Participants distinguished between the strategic and the mechanical parts of directory work:

  • Strategic work: deciding which matters to highlight, which lawyers to position, and how to tell the story of the practice.
  • Mechanical work: understanding each directory’s rules, identifying eligible matters within the research period, formatting descriptions, tracking deadlines, and managing referee lists.

Fedoruk argued that when two firms have broadly similar clients and matters, rankings often turn on presentation and referee management rather than pure substance. He cited research suggesting up to 70% of the outcome may be driven by referee feedback – yet many firms still submit referees they have not worked with in the last 12 months, meaning their views are heavily discounted or ignored.

Inside Ranking Copilot

Ranking Copilot was built to reduce the mechanical pain while preserving human judgment.

Trifunovic explained that their platform:

  • Maintains up-to-date templates and rules for each directory and jurisdiction, so users no longer need to track annual changes.
  • Imports historic submissions and automatically builds a structured database of matters, lawyers and clients using AI.
  • Enforces research-period rules so that only eligible matters and referees are used for each submission.
  • Provides a dashboard of all upcoming deadlines across directories, sorted by due date, with completeness indicators for matters and referees.

User roles are clearly defined:

  • Admins oversee the full process and visibility.
  • Editors enrich and refine matter and submission content.
  • Collaborators (usually lawyers) only see matters explicitly shared with them for review or update – an important safeguard for confidentiality and information barriers.

The result is that approximately 90% of the time-consuming groundwork is automated, leaving BD and partners to focus on the top 10%: selecting the strongest matters, choosing referees carefully and shaping persuasive narratives.

Beyond directories: turning ranking data into a BD engine

A powerful secondary use case emerged as firms began using Ranking Copilot as a structured knowledge base of their experience.

Because the system links matters, teams and jurisdictions in a consistent way, firms can now:

  • Paste an RFP into the platform and ask it to suggest an optimal team (for example, one partner and two associates in a specific legal system) based on actual matter histories.
  • Generate tailored capability statements in seconds rather than days.
  • Use past experience for promotion cases, performance reviews, and internal talent mapping.

For smaller firms, directories may drive activity roughly three or four times a year. For large firms, the process never really stops. In both cases, structuring matter data once and reusing it repeatedly – for rankings, RFPs and internal purposes – can transform the return on effort.

AI, LLMs and the future of rankings

Asked about the impact of tools like ChatGPT on rankings, Fedoruk drew a clear line: large language models are powerful, but they do not have access to a firm’s carefully structured internal data by default. Ranking Copilot positions itself as an infrastructure layer that LLMs can query, rather than a competitor.

As for the directories themselves, he sees no imminent existential threat. Their value lies not only in published tables but in the opaque, experience-driven methodologies that sit behind them. As long as clients trust those processes, there will be demand – and law firms will need to keep playing the game, ideally in a far more efficient way.

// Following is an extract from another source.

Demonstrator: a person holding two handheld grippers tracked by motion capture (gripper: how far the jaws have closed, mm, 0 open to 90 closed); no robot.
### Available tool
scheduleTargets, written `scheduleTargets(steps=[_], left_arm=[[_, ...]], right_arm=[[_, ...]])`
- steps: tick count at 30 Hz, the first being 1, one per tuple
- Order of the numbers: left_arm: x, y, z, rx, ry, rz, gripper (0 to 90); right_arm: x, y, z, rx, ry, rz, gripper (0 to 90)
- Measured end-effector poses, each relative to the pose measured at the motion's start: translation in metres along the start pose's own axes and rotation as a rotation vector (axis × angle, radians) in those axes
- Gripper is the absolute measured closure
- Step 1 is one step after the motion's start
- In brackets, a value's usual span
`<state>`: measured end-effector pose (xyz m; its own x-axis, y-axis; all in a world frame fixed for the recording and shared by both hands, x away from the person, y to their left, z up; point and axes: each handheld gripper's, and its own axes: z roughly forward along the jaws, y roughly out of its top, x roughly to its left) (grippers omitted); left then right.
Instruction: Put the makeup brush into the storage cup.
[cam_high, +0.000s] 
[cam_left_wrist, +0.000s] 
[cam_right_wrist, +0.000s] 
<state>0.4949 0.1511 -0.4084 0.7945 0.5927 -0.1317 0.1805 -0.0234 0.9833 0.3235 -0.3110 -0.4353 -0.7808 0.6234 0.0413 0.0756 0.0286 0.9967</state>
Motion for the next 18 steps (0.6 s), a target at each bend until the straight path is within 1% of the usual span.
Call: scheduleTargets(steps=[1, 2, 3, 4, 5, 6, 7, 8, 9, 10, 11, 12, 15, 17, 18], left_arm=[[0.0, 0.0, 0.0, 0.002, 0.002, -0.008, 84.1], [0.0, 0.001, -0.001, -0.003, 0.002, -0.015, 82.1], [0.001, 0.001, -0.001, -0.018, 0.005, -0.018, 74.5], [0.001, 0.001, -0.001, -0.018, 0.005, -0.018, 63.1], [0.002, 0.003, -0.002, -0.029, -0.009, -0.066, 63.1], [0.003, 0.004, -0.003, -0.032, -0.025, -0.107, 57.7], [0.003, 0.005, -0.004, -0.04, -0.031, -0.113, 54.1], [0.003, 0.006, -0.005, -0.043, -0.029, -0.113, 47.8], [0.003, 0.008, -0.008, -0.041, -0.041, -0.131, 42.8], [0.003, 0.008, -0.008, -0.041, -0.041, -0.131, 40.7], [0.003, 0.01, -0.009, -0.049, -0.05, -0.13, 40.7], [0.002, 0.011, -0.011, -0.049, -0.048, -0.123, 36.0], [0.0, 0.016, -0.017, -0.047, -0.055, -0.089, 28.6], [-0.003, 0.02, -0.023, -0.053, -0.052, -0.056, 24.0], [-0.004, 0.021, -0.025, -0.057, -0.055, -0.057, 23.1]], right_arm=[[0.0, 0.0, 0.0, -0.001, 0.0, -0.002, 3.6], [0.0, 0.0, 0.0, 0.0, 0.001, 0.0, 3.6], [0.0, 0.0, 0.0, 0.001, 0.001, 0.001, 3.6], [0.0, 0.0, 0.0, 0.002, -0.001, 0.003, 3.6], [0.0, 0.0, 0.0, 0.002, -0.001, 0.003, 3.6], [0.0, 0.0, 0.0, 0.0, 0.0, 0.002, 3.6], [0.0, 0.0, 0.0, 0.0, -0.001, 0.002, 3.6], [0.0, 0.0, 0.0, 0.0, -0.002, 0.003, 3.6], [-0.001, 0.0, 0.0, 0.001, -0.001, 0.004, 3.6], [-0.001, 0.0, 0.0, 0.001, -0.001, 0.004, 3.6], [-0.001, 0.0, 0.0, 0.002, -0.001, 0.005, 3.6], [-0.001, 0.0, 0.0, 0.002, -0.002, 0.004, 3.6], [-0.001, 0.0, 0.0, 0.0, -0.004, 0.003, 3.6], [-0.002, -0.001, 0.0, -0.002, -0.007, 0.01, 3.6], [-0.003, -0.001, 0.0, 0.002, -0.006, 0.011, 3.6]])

Key takeaways for law firms

  • Rankings still influence premium instructions, especially in cross-border and institutional work.
  • The real ranking advantage comes from disciplined submissions and smart referee management, not just “better” deals.
  • Automating the rules, templates and tracking can free BD teams to focus on strategy.
  • Treat submissions data as a long-term asset you can reuse for RFPs, capability statements and internal talent decisions.
  • AI is most powerful when it sits on top of a well-structured database of your matters, not when it operates in a vacuum.